Differential Protein Expression in Congenital and Acquired Cholesteatomas

Abstract

Congenital cholesteatomas are epithelial lesions that present as an epithelial pearl behind an intact eardrum. Congenital and acquired cholesteatomas progress quite differently from each other and progress patterns can provide clues about the unique origin and pathogenesis of the abnormality. However, the exact pathogenic mechanisms by which cholesteatomas develop remain unknown. In this study, key proteins that directly affect cholesteatoma pathogenesis are investigated with proteomics and immunohistochemistry. Congenital cholesteatoma matrices and retroauricular skin were harvested during surgery in 4 patients diagnosed with a congenital cholesteatoma. Tissue was also harvested from the retraction pocket in an additional 2 patients during middle ear surgery. We performed 2-dimensional (2D) electrophoresis to detect and analyze spots that are expressed only in congenital cholesteatoma and matrix-assisted laser desorption/ionization time of flight mass spectrometry (MALDI-TOF/MS) to separate proteins by molecular weight. Protein expression was confirmed by immunohistochemical staining. The image analysis of 2D electrophoresis showed that 4 congenital cholesteatoma samples had very similar protein expression patterns and that 127 spots were exclusively expressed in congenital cholesteatomas. Of these 127 spots, 10 major spots revealed the presence of titin, forkhead transcription activator homolog (FKH 5-3), plectin 1, keratin 10, and leucine zipper protein 5 by MALDI-TOF/MS analysis. Immunohistochemical staining showed that FKH 5-3 and titin were expressed in congenital cholesteatoma matrices, but not in acquired cholesteatomas. Our study shows that protein expression patterns are completely different in congenital cholesteatomas, acquired cholesteatomas, and skin. Moreover, non-epithelial proteins, including FKH 5-3 and titin, were unexpectedly expressed in congenital cholesteatoma tissue. Our data indicates that congenital cholesteatoma origins may differ from those of acquired cholesteatomas, which originate from retraction pocket epithelia.

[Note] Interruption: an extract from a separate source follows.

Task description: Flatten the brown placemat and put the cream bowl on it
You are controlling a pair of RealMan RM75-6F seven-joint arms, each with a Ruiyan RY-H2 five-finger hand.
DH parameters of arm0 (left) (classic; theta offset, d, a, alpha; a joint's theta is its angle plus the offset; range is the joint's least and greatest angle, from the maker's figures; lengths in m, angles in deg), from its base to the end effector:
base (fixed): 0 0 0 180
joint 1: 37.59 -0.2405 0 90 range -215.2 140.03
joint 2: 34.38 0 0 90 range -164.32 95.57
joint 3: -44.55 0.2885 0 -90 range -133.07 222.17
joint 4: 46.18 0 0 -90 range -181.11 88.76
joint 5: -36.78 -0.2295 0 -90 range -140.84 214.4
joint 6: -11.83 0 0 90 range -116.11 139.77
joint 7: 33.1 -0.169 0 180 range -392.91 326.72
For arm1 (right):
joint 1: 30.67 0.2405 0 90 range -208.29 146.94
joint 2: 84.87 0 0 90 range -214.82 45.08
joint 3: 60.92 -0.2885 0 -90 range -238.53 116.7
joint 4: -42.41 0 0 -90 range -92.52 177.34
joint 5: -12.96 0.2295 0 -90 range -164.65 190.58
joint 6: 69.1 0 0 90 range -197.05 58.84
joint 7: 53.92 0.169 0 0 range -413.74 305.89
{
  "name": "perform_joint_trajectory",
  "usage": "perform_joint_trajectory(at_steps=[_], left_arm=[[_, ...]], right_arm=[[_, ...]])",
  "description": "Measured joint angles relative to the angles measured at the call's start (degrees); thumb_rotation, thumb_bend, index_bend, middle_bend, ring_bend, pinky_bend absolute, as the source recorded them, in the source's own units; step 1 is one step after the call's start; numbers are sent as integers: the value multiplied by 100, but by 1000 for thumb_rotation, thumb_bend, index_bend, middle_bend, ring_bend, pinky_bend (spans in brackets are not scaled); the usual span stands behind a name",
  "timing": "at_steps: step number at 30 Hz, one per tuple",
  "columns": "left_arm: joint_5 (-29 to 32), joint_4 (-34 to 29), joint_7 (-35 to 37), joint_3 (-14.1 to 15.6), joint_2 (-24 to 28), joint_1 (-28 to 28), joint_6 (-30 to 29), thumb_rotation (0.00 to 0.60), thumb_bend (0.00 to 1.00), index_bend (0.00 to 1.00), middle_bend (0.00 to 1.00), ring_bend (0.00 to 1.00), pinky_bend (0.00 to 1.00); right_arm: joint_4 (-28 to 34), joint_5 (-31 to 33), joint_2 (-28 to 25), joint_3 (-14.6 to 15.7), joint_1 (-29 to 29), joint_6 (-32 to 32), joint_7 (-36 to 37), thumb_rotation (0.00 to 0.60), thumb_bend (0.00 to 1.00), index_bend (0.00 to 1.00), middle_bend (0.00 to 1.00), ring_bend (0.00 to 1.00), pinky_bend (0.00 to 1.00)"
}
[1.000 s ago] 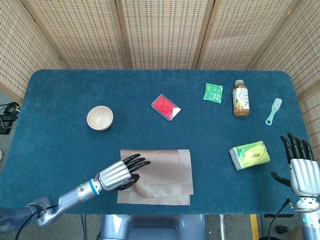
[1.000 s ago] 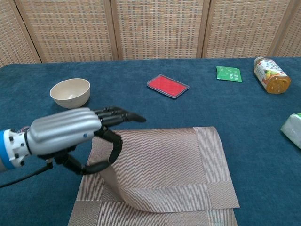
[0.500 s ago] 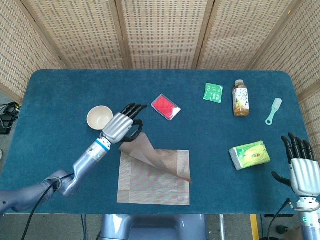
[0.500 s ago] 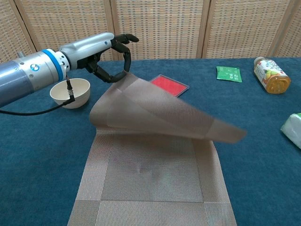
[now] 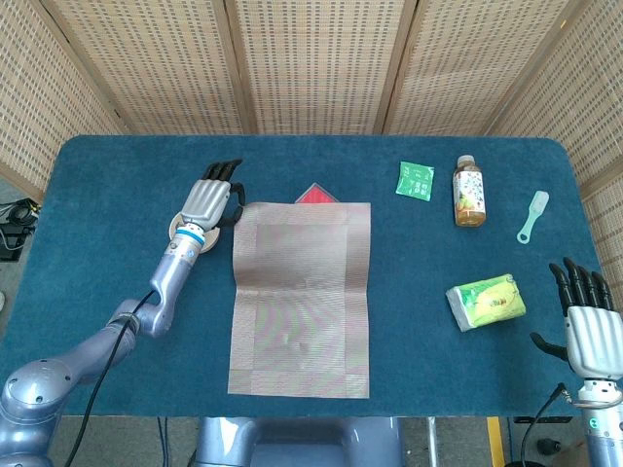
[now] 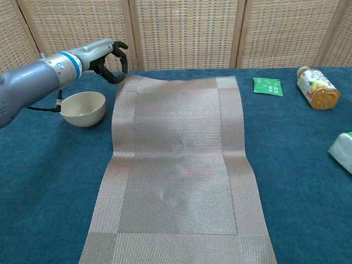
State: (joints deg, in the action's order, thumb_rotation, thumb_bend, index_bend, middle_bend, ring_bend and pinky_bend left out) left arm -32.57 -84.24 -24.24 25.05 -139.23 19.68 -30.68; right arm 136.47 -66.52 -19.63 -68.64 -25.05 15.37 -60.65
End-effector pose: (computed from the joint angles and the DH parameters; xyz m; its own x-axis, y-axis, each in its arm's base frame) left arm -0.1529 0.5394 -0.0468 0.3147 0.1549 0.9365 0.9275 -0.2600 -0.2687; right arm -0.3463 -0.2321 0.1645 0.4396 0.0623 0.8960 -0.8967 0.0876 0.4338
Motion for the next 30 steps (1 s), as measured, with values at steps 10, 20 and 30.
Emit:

Fig 1. A representative case of congenital cholesteatomas examined in this study (Patient 2 in Table 1).

A. Otoscopic tympanic membrane findings. B. Axial computed tomography image of the temporal bone. C. Surgical findings. D. Congenital cholesteatoma specimen obtained in surgery (scale bar: 5mm).

Fig 2. Expression pattern of protein spots identified with 2-dimensional electrophoresis of congenital cholesteatoma.

Expression patterns in the 4 patients examined were similar (A-D).

Fig 3. Protein expression patterns in congenital cholesteatoma (left), acquired cholesteatomas (middle), and the retroauricular canal skin (right).

Fig 4. Venn diagram showing the number of identified protein spots in each tissue.

One hundred twenty seven spots were only expressed in congenital cholesteatoma.

Fig 5. Ten major spots only expressed in congenital cholesteatoma, as determined by image analysis.

Fig 6. Expression of forkhead transcriptional factor homolog (FKH 5–3, A) and titin (B) in congenital cholesteatoma, as detected with immunohistochemistry.

Both proteins were well-expressed in cholesteatoma matrix. Negative controls (C, D) are also shown for comparison.